When the sulking 15-year old Emma (Sophie Vavasseur) is subjected to strange, shaking seizures, her parents send her through all the physician-proscribed steps. The brain scan and other tests prove negative. Things get a little stranger when her psychiatrist dies of heart failure during a hypnosis session. But when she levitates two feet above the kitchen floor during one of her fits, her parents reluctantly call upon Emma's uncle, Father Christopher (Doug Bradley), a Roman Catholic priest disciplined by his diocese when a girl died after one of his exorcisms. Her parents don't believe in the devil, but their rational explanations fall silent before what they have seen.
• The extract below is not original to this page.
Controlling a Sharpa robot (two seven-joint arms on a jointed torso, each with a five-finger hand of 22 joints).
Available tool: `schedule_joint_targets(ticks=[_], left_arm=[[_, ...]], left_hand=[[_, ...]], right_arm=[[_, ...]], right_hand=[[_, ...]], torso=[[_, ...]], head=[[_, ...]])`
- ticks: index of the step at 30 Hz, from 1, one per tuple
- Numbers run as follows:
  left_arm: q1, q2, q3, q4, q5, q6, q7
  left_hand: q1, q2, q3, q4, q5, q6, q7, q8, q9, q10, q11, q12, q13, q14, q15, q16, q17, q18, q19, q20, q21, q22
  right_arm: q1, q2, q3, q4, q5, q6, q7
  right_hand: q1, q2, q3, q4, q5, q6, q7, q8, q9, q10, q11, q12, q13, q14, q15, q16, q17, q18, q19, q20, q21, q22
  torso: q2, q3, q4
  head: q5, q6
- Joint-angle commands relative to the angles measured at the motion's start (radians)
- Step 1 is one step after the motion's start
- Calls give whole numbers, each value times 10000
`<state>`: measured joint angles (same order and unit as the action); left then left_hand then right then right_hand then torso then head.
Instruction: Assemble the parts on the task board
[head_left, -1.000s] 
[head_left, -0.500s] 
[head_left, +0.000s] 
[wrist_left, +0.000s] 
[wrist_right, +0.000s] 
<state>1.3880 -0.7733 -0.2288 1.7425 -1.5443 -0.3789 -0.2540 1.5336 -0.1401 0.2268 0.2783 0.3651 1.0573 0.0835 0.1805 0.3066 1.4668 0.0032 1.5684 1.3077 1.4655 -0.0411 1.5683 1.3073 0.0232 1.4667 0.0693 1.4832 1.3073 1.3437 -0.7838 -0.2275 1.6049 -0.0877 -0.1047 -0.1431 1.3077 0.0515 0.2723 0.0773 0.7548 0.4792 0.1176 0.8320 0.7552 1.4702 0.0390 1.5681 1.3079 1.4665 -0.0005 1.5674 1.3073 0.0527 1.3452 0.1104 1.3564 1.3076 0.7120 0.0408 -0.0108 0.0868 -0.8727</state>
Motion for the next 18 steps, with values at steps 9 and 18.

Set in Britain, Exorcismus reiterates the genre classic The Exorcist with a Generation Y protagonist. Spanish director Manuel Carballo and writer David Munoz play well within the smart phone teenage world and the giddy anomie of a youth culture with little purpose beyond sex and drugs and whatever they're calling their music. There are twists. Emma is unhappy with the home school regimen imposed by her relentlessly secular, research physician mother. “When she's older, she'll thank us,” she tells her husband, a softer focused, humanities-oriented magazine editor. The mother seems to doubt whether evil is anything worse than low college application scores. But her brother Christopher, who seems tightly wound under his collar, has definite and forceful ideas on the subject. Could he be an example of how preoccupation with evil can nurture evil?
The marvelous thing about Exorcismus is the minimal SFX. Carballo does it mostly with acting, askew camera angles, blurry lenses and a sense of menace hovering over the silences. Much of the cinematography is artful and A-one.